Re: rand48 replacement

From: Fabien COELHO <coelho(at)cri(dot)ensmp(dot)fr>
To: Yura Sokolov <y(dot)sokolov(at)postgrespro(dot)ru>
Cc: Dean Rasheed <dean(dot)a(dot)rasheed(at)gmail(dot)com>, Tom Lane <tgl(at)sss(dot)pgh(dot)pa(dot)us>, Aleksander Alekseev <aleksander(at)timescale(dot)com>, PostgreSQL Developers <pgsql-hackers(at)lists(dot)postgresql(dot)org>
Subject: Re: rand48 replacement
Date: 2021-07-03 15:26:00
Message-ID: alpine.DEB.2.22.394.2107031643010.2359988@pseudo
Views: Raw Message | Whole Thread | Download mbox | Resend email
Thread:
Lists: pgsql-hackers


Hello Yura,

> 1. PostgreSQL source uses `uint64` and `uint32`, but not
> `uint64_t`/`uint32_t`
> 2. I don't see why pg_prng_state could not be `typedef uint64
> pg_prng_state[2];`

It could, but I do not see that as desirable. From an API design point of
view we want something clean and abstract, and for me a struct looks
better for that. It would be a struct with an array insided, I think that
the code is more readable by avoiding constant index accesses (s[0] vs
s0), we do not need actual indexes.

> 3. Then SamplerRandomState and pgbench RandomState could stay.
> Patch will be a lot shorter.

You mean "typedef pg_prng_state SamplerRandomState"? One point of the
patch is to have "one" standard PRNG commonly used where one is needed, so
I'd say we want the name to be used, hence the substitutions.
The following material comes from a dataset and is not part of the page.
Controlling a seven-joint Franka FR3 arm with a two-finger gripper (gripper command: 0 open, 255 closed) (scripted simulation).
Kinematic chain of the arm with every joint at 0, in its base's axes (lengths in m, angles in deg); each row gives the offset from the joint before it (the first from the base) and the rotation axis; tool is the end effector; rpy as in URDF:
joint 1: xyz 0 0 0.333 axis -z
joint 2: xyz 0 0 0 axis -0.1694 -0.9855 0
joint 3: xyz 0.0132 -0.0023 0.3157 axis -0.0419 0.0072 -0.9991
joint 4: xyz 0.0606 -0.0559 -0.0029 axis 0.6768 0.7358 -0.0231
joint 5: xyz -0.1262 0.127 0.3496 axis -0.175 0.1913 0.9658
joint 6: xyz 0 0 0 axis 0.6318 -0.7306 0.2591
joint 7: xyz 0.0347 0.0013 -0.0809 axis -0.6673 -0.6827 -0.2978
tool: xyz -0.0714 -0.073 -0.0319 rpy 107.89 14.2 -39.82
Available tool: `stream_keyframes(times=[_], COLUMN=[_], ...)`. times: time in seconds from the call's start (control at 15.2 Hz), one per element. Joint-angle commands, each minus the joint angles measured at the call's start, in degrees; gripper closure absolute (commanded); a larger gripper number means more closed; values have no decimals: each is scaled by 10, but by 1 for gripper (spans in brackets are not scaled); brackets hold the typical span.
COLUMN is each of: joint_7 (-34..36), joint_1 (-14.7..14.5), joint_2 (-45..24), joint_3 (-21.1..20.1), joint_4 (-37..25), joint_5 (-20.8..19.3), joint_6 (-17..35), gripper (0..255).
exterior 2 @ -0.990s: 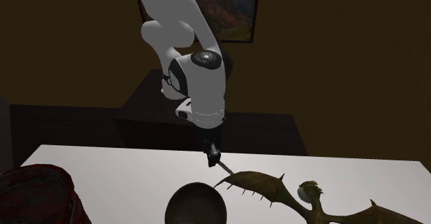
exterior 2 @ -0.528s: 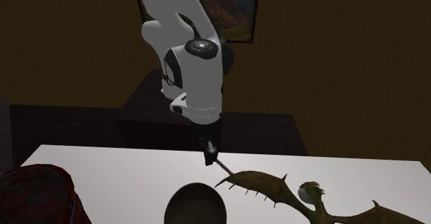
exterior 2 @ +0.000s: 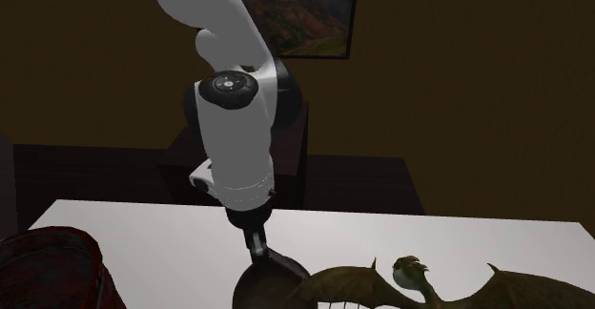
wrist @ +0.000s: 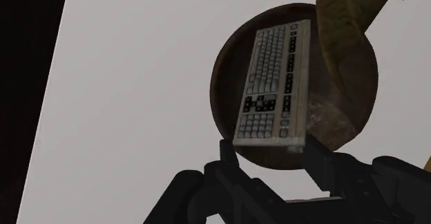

Also, I have a thing against objects being named "Random" which are not
random, which is highly misleading. A PRNG is purely deterministic.
Removing misleading names is also a benefit.

So If people want to keep the old name it can be done. But I see these
name changes as desirable.

> I don't like mix of semantic refactoring and syntactic refactoring in
> the same patch. While I could agree with replacing `SamplerRandomState
> => pg_prng_state`, I'd rather see it in separate commit. And that
> separate commit could contain transition: `typedef uint64
> pg_prng_state[2];` => `typedef struct { uint64 s0, s1 } pg_prng_state;`

I would tend to agree on principle, but separating in two phases here
looks pointless: why implementing a cleaner rand48 interface, which would
then NOT be the rand48 standard, just to upgrade it to something else in
the next commit? And the other path is as painfull and pointless.

So I think that the new feature better comes with its associated
refactoring which is an integral part of it.

> 4. There is no need in ReservoirStateData->randstate_initialized. There could
> be macros/function:
> `bool pg_prng_initiated(state) { return (state[0]|state[1]) != 0; }`

It would work for this peculiar implementation but not necessary for
others that we may want to substitute later, as it would mean either
breaking the interface or adding a boolean in the structure if there is no
special unintialized state that can be detected, which would impact memory
usage and alignment.

So I think it is better to keep it that way, usually the user knows
whether its structure has been initialized, and the special case for
reservoir where the user does not seem to know about that can handle its
own boolean without impacting the common API or the data structure.

> 5. Is there need for 128 bit prng at all?

This is a 64 bits PRNG with a 128 bit state. We are generating 64 bits
values, so we want a 64 bit PRNG. A prng state must be larger than its
generated value, so we need sizeof(state) > 64 bits, hence at least 128
bits if we add 128 bits memory alignement.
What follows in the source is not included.